(un)becoming
T:>Works
Festival of Women N.O.W.
Online, Wednesday (July 14)
"You can't make an omelette without breaking a few eggs," as the old adage goes.
There are broken eggs galore in this patchy but ultimately poignant play about mothers and daughters, created for Zoom by Sim Yan Ying and Nabilah Said.
Elaine (Isabella Chiam), a millennial single mother, fights on a daily basis with her prickly Generation Z daughter Rina (Arielle Jasmine Van Zuijlen), who wants to move out of their Housing Board flat.
Their neighbour Dewi (Suhaili Safari) is trying to launch her career as a doula, even as she struggles privately with the death of her mother two years ago.
Flitting between these storylines is Eggkeykey (Chanel Ariel Chan), a bubbly, child-like being who has met mother goddesses, spirits and animals through the ages, yet is unable to find her own mother.
Sim and Nabilah lean hard into the digital medium, mixing live and filmed performances with a heavy use of screen-sharing as a narrative tool.

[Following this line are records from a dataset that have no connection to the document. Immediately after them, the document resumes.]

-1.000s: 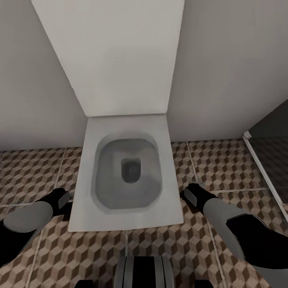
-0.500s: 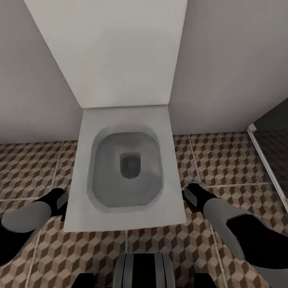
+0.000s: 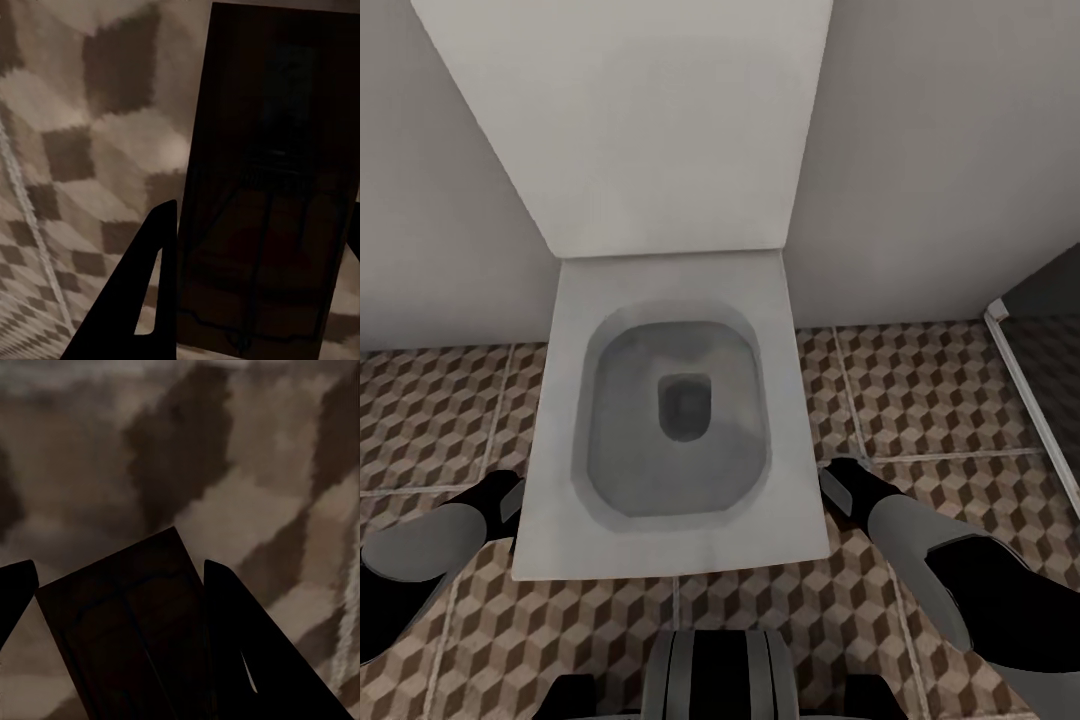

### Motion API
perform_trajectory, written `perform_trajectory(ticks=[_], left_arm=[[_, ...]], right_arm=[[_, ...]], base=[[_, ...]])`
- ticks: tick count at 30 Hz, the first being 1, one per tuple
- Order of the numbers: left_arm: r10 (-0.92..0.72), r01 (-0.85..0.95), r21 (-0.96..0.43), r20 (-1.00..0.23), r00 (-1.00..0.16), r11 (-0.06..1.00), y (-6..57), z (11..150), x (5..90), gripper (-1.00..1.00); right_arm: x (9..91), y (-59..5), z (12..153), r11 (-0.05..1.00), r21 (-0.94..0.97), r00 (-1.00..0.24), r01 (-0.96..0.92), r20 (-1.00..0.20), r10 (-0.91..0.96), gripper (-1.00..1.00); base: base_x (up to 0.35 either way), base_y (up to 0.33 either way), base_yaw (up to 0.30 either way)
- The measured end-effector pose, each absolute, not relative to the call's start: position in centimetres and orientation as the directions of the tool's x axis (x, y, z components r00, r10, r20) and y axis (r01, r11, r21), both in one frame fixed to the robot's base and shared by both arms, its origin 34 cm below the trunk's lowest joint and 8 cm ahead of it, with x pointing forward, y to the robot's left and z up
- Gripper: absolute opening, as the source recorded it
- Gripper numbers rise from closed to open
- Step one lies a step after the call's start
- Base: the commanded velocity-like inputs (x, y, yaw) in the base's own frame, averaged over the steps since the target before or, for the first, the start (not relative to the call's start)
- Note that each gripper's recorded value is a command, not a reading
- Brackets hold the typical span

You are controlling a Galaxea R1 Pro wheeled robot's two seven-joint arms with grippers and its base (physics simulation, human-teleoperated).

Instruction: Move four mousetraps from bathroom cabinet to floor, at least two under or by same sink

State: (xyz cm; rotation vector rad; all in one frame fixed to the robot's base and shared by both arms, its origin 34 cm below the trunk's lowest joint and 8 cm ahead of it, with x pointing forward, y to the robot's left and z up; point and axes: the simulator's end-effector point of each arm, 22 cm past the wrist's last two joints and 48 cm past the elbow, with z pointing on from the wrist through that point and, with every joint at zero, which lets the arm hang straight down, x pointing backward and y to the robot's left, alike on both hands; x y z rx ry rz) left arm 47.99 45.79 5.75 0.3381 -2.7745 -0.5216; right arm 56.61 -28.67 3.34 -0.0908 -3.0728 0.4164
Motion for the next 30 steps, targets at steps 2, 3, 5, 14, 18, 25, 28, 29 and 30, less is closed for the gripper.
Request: perform_trajectory(ticks=[2,3,5,14,18,25,28,29,30], left_arm=[[-0.28,-0.172,0.385,0.244,-0.928,0.907,45.8,5.8,48.0,-1.0],[-0.28,-0.173,0.385,0.244,-0.928,0.907,45.8,5.8,48.0,-1.0],[-0.28,-0.172,0.385,0.245,-0.928,0.907,45.8,5.8,48.0,-1.0],[-0.31,-0.207,0.379,0.236,-0.921,0.902,45.9,5.7,48.0,-1.0],[-0.304,-0.186,0.419,0.233,-0.924,0.889,48.5,6.5,47.7,-1.0],[-0.309,-0.197,0.412,0.225,-0.924,0.89,49.3,6.7,47.8,-1.0],[-0.311,-0.21,0.388,0.221,-0.924,0.898,49.2,6.6,48.0,-1.0],[-0.314,-0.217,0.375,0.219,-0.924,0.901,49.3,6.5,48.0,-1.0],[-0.317,-0.226,0.362,0.216,-0.924,0.905,49.4,6.5,48.1,-1.0]], right_arm=[[56.7,-28.7,3.3,0.962,-0.267,-0.998,0.053,0.03,0.063,-1.0],[56.7,-28.7,3.3,0.962,-0.267,-0.998,0.053,0.029,0.063,-1.0],[56.7,-28.7,3.4,0.962,-0.266,-0.998,0.053,0.029,0.063,-1.0],[56.7,-28.8,3.4,0.962,-0.268,-0.998,0.054,0.028,0.063,-1.0],[56.7,-28.6,3.3,0.963,-0.266,-0.998,0.053,0.029,0.063,-1.0],[56.7,-28.7,3.3,0.962,-0.267,-0.998,0.053,0.029,0.063,-1.0],[56.7,-28.7,3.3,0.962,-0.267,-0.998,0.053,0.028,0.063,-1.0],[56.8,-28.7,3.3,0.962,-0.267,-0.998,0.053,0.028,0.063,-1.0],[56.7,-28.7,3.3,0.962,-0.267,-0.998,0.053,0.029,0.063,-1.0]], base=[[0.0,0.0,0.0],[0.0,0.0,0.0],[0.0,0.0,0.0],[0.0,0.0,0.0],[0.0,0.0,0.0],[0.0,0.0,0.0],[0.0,0.0,0.0],[0.0,0.0,0.0],[0.0,0.0,0.0]])
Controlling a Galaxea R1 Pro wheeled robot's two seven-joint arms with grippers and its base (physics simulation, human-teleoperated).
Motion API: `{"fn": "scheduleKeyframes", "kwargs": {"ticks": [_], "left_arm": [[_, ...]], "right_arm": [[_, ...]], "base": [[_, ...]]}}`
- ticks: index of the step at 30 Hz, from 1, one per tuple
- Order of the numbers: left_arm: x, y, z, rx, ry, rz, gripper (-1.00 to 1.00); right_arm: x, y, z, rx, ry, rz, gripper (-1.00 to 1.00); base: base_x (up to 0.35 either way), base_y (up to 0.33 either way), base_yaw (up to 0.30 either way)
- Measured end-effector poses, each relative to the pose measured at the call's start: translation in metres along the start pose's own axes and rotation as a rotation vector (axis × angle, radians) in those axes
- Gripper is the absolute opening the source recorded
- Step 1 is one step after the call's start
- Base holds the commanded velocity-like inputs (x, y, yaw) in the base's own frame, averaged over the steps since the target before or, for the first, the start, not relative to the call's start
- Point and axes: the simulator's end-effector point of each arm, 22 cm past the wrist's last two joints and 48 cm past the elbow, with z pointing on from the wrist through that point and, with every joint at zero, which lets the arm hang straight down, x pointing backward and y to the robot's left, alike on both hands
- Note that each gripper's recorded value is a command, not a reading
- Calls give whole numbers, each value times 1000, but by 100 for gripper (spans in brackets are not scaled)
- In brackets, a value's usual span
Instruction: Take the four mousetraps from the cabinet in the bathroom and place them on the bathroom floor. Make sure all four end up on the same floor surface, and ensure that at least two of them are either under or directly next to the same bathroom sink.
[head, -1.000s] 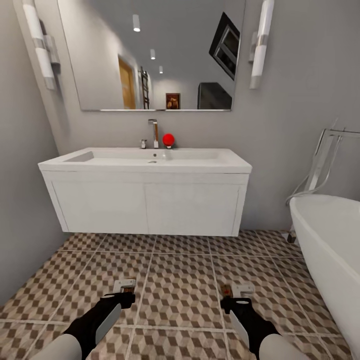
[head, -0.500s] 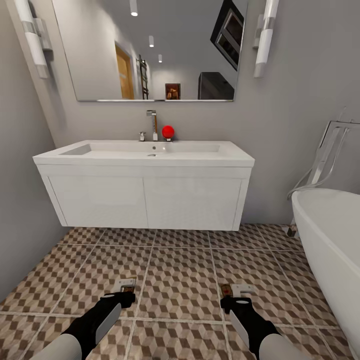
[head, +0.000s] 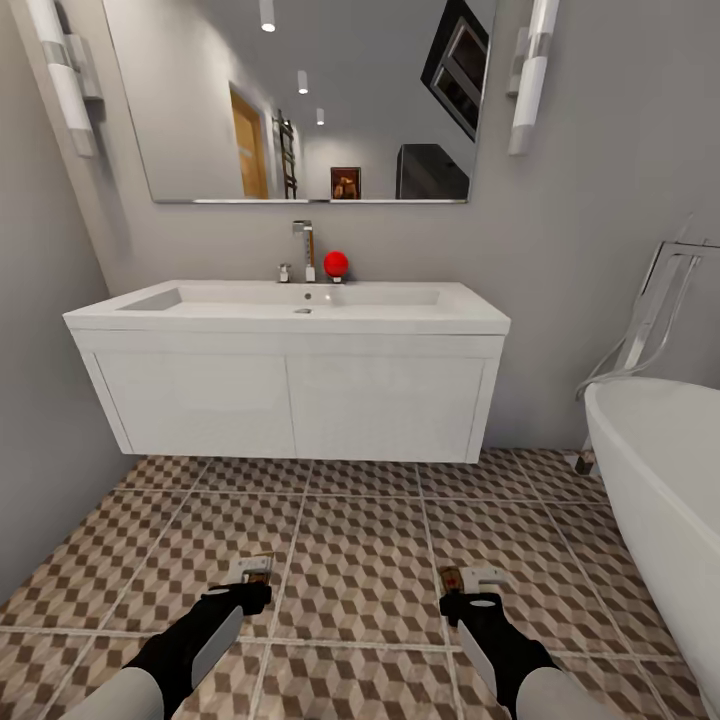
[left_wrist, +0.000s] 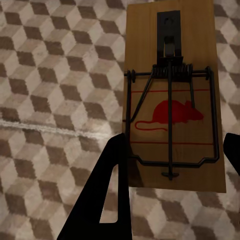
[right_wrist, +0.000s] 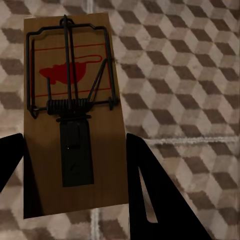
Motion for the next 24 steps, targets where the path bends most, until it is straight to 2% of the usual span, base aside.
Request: {"fn": "scheduleKeyframes", "kwargs": {"ticks": [10, 24], "left_arm": [[-2, 2, 1, -3, -15, -10, -100], [-1, 3, 1, -3, -10, -15, -100]], "right_arm": [[-19, -1, -3, 3, -38, -1, -100], [-21, 0, -3, 1, -41, 1, -100]], "base": [[289, 0, 0], [317, 0, 0]]}}
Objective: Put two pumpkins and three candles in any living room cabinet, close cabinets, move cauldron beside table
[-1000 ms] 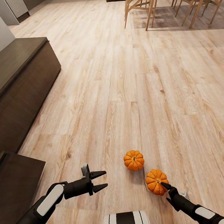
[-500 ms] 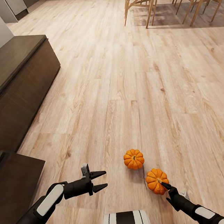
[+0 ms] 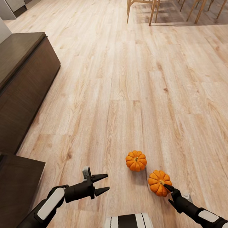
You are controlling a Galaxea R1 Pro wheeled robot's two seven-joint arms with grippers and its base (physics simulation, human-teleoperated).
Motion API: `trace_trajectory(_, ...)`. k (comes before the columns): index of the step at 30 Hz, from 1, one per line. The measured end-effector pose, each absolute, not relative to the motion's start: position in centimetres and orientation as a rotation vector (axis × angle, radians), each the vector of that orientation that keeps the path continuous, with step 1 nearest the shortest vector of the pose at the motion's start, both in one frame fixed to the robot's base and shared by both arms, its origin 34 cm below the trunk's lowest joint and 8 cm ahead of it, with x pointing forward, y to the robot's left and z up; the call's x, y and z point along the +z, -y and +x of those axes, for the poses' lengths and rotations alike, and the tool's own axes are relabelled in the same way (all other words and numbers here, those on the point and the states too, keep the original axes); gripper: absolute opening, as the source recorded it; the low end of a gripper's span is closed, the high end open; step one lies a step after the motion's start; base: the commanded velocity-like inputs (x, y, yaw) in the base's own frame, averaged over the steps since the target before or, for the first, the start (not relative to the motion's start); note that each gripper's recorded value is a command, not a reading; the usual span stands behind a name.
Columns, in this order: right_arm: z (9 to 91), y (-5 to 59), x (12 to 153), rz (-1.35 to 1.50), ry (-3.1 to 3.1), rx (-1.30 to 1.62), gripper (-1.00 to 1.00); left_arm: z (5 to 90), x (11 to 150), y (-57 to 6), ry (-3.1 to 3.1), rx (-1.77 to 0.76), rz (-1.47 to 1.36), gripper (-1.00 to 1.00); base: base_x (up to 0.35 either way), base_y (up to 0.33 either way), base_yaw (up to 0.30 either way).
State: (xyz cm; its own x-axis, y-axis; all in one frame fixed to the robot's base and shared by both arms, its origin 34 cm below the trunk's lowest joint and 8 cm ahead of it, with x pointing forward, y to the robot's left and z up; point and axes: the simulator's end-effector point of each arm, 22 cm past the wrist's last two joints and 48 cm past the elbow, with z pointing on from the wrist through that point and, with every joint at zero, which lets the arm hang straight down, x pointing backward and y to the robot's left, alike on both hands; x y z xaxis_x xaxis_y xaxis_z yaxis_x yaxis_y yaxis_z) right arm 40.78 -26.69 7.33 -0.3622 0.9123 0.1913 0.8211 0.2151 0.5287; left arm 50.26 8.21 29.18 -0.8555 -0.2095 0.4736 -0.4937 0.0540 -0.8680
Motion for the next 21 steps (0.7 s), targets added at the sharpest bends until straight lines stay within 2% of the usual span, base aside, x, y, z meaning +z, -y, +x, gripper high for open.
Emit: trace_trajectory(21,41.00,26.32,7.35,1.663,-2.332,0.856,1.00,50.28,29.14,-8.25,2.108,1.888,0.722,1.00,0.000,0.000,0.000)
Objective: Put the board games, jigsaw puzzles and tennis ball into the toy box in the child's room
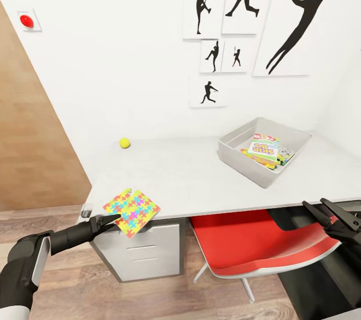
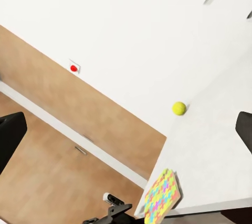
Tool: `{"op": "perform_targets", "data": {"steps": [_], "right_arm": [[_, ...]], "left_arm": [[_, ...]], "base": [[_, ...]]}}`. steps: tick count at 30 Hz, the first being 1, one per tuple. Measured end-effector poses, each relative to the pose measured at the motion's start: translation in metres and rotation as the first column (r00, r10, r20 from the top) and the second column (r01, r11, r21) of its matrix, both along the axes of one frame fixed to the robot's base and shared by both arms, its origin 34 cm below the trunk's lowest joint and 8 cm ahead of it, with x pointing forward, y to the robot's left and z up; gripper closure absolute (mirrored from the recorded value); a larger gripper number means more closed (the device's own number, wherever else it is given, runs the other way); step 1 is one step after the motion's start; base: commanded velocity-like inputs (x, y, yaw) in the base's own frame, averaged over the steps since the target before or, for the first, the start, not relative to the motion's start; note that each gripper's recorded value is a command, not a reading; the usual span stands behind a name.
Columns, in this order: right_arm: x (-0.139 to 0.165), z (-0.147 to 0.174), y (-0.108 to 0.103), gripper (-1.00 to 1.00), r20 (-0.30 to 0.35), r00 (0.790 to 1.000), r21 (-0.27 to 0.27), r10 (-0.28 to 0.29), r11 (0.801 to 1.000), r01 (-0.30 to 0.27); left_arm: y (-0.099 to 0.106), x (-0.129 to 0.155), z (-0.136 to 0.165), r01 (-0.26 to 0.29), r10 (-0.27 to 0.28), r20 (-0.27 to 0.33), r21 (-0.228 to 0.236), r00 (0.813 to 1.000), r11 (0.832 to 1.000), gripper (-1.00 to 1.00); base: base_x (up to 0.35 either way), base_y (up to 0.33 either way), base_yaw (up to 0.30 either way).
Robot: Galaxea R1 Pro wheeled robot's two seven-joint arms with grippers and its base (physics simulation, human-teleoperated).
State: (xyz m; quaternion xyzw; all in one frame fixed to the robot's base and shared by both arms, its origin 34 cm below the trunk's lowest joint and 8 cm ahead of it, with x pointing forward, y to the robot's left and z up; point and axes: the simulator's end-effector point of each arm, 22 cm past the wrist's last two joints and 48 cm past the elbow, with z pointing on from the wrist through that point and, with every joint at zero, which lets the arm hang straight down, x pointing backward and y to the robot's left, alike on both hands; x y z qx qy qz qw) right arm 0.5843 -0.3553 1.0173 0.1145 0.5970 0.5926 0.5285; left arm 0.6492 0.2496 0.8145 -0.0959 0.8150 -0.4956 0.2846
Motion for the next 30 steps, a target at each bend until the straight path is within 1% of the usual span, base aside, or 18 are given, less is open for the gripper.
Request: {"op": "perform_targets", "data": {"steps": [11,29,30], "right_arm": [[0.0000,0.0002,0.0000,-1.00,0.001,1.000,0.000,0.000,1.000,0.000],[0.0000,0.0001,0.0000,-1.00,0.000,1.000,0.000,0.000,1.000,0.000],[0.0000,0.0000,0.0000,-1.00,0.000,1.000,0.000,0.000,1.000,0.000]], "left_arm": [[-0.0001,-0.0001,-0.0001,0.000,0.000,0.000,0.000,1.000,1.000,-1.00],[0.0003,0.0000,0.0003,-0.001,0.001,0.000,-0.002,1.000,1.000,-1.00],[0.0003,0.0000,0.0003,-0.001,0.001,0.000,-0.002,1.000,1.000,1.00]], "base": [[0.000,-0.150,0.000],[0.000,-0.009,0.000],[0.000,0.000,0.000]]}}
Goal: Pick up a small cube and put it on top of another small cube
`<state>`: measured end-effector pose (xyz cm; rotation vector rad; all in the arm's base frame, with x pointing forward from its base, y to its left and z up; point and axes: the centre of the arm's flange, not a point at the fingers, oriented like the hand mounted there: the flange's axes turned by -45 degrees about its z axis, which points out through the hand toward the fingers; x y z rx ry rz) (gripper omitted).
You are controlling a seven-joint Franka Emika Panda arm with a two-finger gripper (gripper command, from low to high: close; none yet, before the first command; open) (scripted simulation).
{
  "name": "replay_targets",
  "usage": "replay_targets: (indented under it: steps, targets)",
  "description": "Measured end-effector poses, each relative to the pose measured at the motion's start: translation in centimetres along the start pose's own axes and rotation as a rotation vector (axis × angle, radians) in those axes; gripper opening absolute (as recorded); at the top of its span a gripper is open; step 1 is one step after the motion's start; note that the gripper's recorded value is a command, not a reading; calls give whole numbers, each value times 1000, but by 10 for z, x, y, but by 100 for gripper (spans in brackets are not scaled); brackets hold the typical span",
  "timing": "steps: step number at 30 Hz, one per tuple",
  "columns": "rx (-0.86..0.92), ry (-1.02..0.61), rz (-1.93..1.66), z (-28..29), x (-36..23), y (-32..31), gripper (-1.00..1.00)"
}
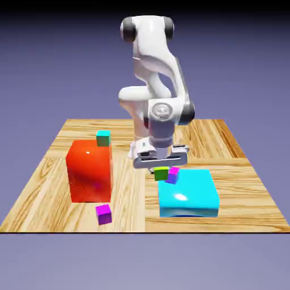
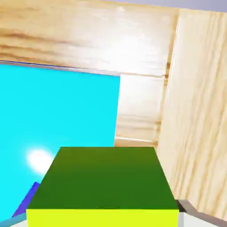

Audiences can spy on characters composing e-mails and surfing YouTube or TikTok.
A scene where Dewi tries to juggle three clients' relentless demands over WhatsApp will feel all too relatable to freelancers operating from home.
The kitschy visuals and rough quality of some of the audio, however, do little to dispel Zoom fatigue.

Where the work shines is in how it teases out the manifold complexities of mothers and daughters - "mother wounds", as the script puts it.
"She keeps giving and giving and expecting me to receive," complains Rina at one point.
The work's creators have been gathering real-life mother-daughter stories on Instagram account @unbecomingstories, which lends a grounding element to the script's fantastical swirlings.
Dewi, Elaine and even self-absorbed, sullen Rina are fully realised as characters, sometimes to a painful extent.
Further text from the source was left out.